Author : Ankit Bansal

Introduction

Today’s digital era is driven by data, and the management and analysis of this data are essential for successful business outcomes. In this blog post, we embark on an insightful journey through a data lake that harnesses the power of MySQL, Kafka, HDFS, HUDI, Spark, Presto, and Superset. We will traverse the journey of data from MySQL to the Hadoop Distributed File System (HDFS) using the Kafka Connector and Hadoop Upserts Deletes Incremental processing (HUDI). Further, we will employ Spark over MapReduce for data processing and finally, analyze the data using Superset via Presto.

Architecture

Initiating the Data Flow: The Kafka Connector

The journey of data from MySQL to HDFS begins with the Kafka Connector. It is an ideal tool for streaming data between MySQL and Apache Kafka. Kafka provides a scalable and fault-tolerant mechanism to handle real-time data feeds, making it a fantastic bridge between MySQL and HDFS. The Kafka Connector facilitates this seamless transition of data, and its robust system ensures that data loss is minimal, even in instances of network failure.
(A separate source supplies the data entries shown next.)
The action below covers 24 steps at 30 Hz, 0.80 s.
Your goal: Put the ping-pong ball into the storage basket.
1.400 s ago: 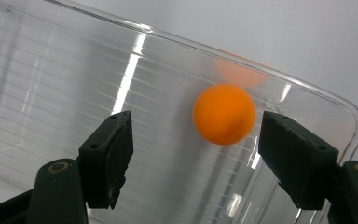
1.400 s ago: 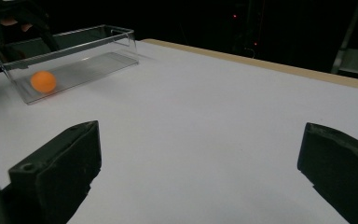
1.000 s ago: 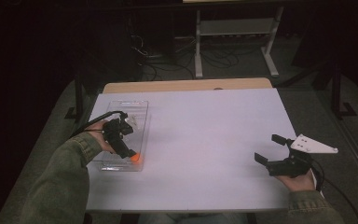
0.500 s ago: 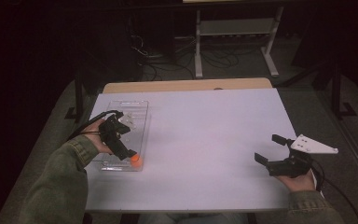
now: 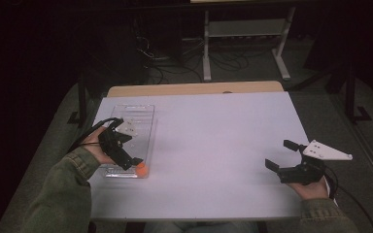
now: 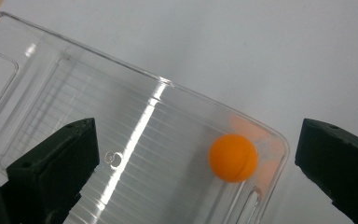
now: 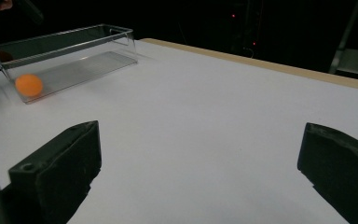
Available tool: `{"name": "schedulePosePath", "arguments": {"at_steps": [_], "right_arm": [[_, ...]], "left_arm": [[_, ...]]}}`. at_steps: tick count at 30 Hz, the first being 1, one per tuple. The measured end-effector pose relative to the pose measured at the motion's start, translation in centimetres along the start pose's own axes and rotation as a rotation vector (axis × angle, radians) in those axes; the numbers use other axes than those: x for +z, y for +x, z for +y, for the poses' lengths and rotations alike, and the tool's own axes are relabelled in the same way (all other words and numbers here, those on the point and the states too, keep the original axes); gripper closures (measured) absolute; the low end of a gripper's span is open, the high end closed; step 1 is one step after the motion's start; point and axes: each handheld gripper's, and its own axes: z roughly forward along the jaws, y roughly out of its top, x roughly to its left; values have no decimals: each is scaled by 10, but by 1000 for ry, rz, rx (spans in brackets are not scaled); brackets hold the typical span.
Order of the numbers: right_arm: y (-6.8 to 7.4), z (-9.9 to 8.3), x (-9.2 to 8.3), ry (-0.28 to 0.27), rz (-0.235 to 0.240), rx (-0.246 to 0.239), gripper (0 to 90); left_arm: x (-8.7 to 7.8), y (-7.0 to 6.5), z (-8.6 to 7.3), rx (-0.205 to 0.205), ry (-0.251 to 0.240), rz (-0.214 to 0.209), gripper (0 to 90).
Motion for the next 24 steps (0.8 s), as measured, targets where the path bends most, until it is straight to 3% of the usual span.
{"name": "schedulePosePath", "arguments": {"at_steps": [24], "right_arm": [[0, 0, 0, 2, -1, -5, 0]], "left_arm": [[-10, -5, -24, -73, -118, 43, 0]]}}
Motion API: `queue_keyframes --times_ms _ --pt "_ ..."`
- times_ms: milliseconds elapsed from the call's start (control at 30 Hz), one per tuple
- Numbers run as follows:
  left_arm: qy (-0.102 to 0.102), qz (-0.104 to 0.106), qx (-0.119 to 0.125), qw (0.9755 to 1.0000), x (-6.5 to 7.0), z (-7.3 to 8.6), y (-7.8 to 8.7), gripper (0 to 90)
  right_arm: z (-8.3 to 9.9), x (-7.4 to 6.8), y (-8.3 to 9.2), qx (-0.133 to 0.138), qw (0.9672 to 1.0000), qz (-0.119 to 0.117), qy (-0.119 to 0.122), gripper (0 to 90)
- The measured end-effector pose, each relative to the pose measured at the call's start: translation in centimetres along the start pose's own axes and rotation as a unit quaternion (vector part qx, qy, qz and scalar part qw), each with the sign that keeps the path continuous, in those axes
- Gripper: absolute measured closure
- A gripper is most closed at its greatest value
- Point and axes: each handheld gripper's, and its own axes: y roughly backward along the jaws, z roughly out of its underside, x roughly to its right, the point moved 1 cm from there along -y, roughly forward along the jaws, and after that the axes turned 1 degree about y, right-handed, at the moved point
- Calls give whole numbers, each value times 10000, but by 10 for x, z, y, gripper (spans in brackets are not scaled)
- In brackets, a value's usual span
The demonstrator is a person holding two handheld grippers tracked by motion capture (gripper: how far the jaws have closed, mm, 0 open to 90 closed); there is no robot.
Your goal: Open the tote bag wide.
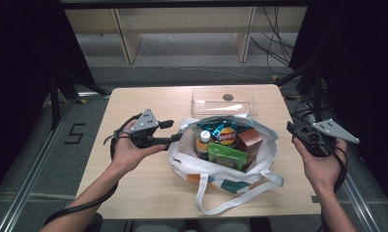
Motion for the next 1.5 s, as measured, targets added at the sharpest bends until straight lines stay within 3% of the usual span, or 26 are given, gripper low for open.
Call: queue_keyframes --times_ms 200,267,300,367,400,467,500,567,633,867,967,1000,1200,1267,1400,1467,1500 --pt "-60 -9 -103 9999 -7 -3 -10 435 -8 -10 -4 50 9996 -240 156 718" --pt "-74 -1 -116 9999 -6 -3 -11 446 -8 -12 -3 35 9997 -227 93 717" --pt "-110 40 -113 9999 -6 -3 -13 460 -11 -16 -4 43 9993 -363 112 716" --pt "-239 55 -204 9995 -5 -2 -15 486 -12 -19 -4 34 9991 -412 114 715" --pt "-239 55 -204 9995 -5 -2 -15 499 -13 -19 -5 40 9986 -479 241 714" --pt "-278 64 -258 9993 -5 -1 -18 517 -14 -21 -4 2 9985 -496 218 712" --pt "-246 65 -288 9993 -5 0 -20 530 -14 -25 -6 -58 9978 -644 125 705" --pt "-300 27 -349 9989 -6 0 -22 539 -15 -25 -7 -82 9975 -660 219 702" --pt "-305 34 -388 9988 -6 1 -23 563 -15 -27 -7 -186 9970 -741 151 697" --pt "-427 29 -475 9980 -6 1 -29 624 -15 -32 -10 -217 9959 -864 141 669" --pt "-468 12 -549 9974 -6 1 -32 658 -16 -32 -10 -133 9952 -926 283 641" --pt "-516 3 -571 9970 -7 1 -32 668 -17 -34 -8 -204 9956 -903 171 634" --pt "-538 -5 -622 9966 -8 0 -35 723 -16 -36 -8 -267 9941 -985 357 618" --pt "-573 -22 -674 9961 -9 -1 -36 736 -13 -36 -8 -465 9933 -1013 305 618" --pt "-613 -43 -743 9953 -9 -2 -38 762 -12 -35 -10 -510 9924 -1038 419 627" --pt "-627 -44 -731 9953 -10 -2 -39 771 -11 -34 -13 -666 9915 -1033 431 637" --pt "-555 -57 -733 9957 -10 -2 -39 775 -10 -34 -14 -657 9916 -1022 455 646"
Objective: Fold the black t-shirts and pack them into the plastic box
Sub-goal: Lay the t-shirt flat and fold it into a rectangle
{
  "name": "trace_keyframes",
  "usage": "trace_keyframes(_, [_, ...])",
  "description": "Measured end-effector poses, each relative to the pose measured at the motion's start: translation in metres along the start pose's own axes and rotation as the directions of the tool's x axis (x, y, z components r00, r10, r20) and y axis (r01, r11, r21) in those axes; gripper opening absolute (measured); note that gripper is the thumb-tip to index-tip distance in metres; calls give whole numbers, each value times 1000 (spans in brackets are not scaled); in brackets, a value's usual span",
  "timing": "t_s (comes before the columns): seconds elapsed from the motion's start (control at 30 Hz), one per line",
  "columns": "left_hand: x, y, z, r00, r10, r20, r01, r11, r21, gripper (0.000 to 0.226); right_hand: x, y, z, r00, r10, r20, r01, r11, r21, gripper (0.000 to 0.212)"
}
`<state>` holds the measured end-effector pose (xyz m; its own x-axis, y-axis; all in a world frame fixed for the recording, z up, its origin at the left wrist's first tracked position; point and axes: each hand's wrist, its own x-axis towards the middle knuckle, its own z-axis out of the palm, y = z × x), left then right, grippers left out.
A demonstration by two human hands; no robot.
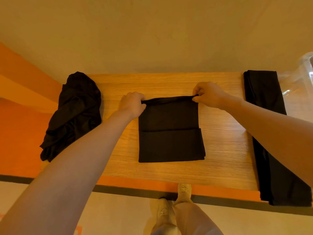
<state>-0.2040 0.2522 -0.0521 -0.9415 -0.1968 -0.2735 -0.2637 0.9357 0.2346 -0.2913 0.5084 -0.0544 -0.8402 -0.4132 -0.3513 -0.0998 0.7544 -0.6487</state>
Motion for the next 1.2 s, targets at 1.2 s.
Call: trace_keyframes(1.2, [-168,-57,94,724,612,-318,-586,789,185,23,-84,2,74,977,-213,-21,207,965,-160,46])
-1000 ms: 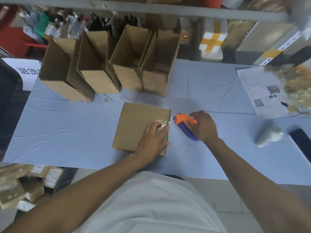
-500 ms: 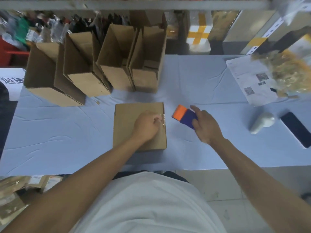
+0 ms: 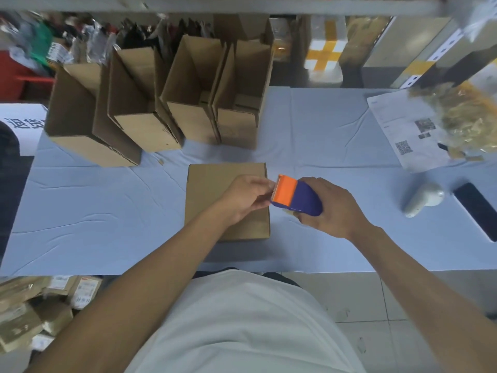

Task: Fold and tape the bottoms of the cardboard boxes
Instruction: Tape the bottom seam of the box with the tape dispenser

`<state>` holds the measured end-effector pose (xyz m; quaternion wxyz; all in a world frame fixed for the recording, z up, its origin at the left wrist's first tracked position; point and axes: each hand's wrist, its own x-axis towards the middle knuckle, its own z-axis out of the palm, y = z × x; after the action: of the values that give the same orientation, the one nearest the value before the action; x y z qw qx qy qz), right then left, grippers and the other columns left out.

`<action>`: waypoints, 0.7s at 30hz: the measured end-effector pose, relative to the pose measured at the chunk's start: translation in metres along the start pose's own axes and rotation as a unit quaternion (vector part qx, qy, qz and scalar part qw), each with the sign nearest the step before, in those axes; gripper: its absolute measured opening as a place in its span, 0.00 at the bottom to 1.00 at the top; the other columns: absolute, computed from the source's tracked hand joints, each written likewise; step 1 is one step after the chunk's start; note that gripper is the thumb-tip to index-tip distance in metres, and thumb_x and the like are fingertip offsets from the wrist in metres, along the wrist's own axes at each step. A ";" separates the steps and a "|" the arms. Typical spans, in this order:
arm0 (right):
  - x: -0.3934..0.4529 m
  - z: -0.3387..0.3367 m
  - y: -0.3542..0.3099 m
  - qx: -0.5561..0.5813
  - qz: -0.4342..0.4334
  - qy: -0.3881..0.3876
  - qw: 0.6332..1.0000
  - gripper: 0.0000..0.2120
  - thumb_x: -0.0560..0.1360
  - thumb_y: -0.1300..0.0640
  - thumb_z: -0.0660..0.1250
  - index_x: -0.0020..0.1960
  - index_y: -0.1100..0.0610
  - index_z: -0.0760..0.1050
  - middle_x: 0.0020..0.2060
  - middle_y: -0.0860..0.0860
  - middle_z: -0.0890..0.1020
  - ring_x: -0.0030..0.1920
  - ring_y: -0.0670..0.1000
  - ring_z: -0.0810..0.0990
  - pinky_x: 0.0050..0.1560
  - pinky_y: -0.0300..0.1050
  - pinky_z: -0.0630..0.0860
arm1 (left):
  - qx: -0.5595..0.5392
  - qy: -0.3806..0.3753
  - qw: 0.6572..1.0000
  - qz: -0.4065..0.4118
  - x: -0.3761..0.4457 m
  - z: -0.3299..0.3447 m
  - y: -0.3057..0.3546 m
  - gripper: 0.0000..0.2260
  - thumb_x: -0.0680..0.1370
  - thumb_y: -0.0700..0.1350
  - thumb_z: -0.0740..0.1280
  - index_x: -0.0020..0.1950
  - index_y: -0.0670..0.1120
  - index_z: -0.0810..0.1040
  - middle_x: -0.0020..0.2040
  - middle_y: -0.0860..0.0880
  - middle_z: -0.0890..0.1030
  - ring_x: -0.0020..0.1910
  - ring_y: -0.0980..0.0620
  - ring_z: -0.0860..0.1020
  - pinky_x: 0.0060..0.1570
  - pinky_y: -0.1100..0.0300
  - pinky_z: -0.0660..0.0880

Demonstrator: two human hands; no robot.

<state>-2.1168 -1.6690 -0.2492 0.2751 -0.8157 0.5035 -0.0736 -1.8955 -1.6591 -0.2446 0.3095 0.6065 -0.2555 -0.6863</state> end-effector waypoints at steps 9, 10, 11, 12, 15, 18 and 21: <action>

Deciphering the Kafka Connector Configuration

name = connector-tablename
connector.class = io.confluent.connect.jdbc.JdbcSourceConnector
key.converter = io.confluent.connect.avro.AvroConverter
value.converter = io.confluent.connect.avro.AvroConverter
key.converter.schema.registry.url = http://Schema-registry-ip:port
value.converter.schema.registry.url = http://schema-registry-id:port
transforms = createKey, setSchema
errors.log.enable = true
errors.log.include.messages = true
transforms.createKey.type = org.apache.kafka.connect.transforms.ValueToKey
transforms.createKey.fields = field1, field2
transforms.setSchema.type = org.apache.kafka.connect.transforms.SetSchemaMetadata$Value
transforms.setSchema.schema.name = tableRecords
connection.url = jdbc:mysql://mysql-Host:port/dbName?zeroDateTimeBehavior=convertToNull
connection.user = username
connection.password = password
numeric.precision.mapping = true
numeric.mapping = best_fit
dialect.name = MySqlDatabaseDialect
mode = incrementing
incrementing.column.name = id
timestamp.column.name = date_column
query = SELECT * FROM (SELECT *, DATE_FORMAT(DATE(date_column),'%Y/%m') as partitionid FROM dbname.table) AS table
query.suffix = LIMIT 100000
poll.interval.ms = 5000
batch.max.rows = 10
topic.prefix = tuser_v2
task.max = 1
db.timezome = Asia/Kolkata
table.type = TABLE
offset.flush.timeout.ms=600000

The majority of the above configuration is straightforward. We fetched the data in the batch of 1 lakh from DB via mentioned query. Two things which need focus

a) mode = incrementing

The mode setting in a Kafka Connect configuration determines how data is fetched from a source database. It has four options:

1. Bulk: In this mode, the connector will perform a bulk load of the entire table each time it polls for data. It’s suitable for snapshot-style imports where you want to fetch all the data from a table in a single operation.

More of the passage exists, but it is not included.